WHAT THIS TASK INVOLVES: Across the whole listing, how many lines hold the word "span"? Reply with the number by itself.

START INPUT DATA

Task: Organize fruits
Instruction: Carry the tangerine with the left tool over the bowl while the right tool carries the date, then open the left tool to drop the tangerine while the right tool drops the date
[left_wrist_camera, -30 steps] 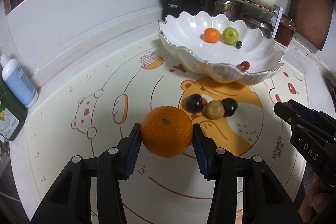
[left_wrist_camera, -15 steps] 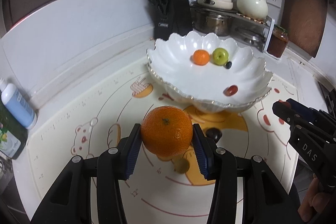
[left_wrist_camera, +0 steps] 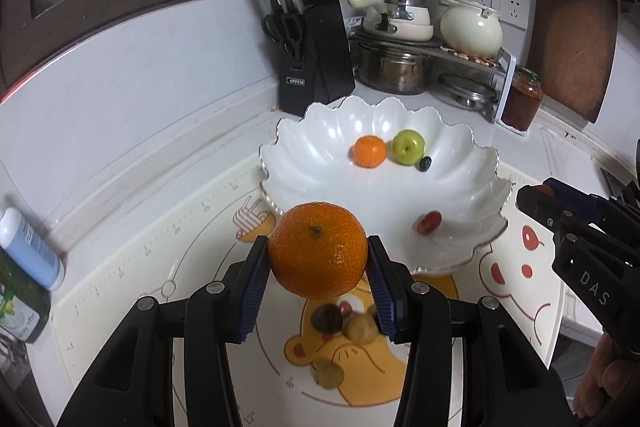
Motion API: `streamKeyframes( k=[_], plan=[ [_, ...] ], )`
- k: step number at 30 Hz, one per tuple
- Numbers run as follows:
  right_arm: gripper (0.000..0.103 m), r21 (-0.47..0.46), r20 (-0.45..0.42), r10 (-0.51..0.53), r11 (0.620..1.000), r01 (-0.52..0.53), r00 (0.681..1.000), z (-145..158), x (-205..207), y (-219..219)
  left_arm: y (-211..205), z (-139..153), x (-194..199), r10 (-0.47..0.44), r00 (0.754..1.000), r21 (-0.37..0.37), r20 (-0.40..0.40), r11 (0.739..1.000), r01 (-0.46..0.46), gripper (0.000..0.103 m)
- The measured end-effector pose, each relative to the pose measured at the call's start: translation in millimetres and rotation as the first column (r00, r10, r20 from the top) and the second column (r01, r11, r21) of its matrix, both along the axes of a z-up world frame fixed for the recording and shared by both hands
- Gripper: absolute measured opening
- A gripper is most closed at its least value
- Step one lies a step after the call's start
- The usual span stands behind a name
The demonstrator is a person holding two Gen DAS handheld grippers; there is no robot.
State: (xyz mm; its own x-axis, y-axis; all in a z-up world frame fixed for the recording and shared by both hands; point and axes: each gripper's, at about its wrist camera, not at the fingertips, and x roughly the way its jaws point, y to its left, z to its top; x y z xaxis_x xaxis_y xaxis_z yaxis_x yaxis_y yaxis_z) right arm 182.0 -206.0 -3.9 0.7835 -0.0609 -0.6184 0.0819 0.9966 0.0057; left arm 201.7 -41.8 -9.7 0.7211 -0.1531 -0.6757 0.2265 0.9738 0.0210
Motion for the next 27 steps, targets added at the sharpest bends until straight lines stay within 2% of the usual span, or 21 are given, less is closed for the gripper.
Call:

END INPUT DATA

RESPONSE FOR THIS EXERCISE: 2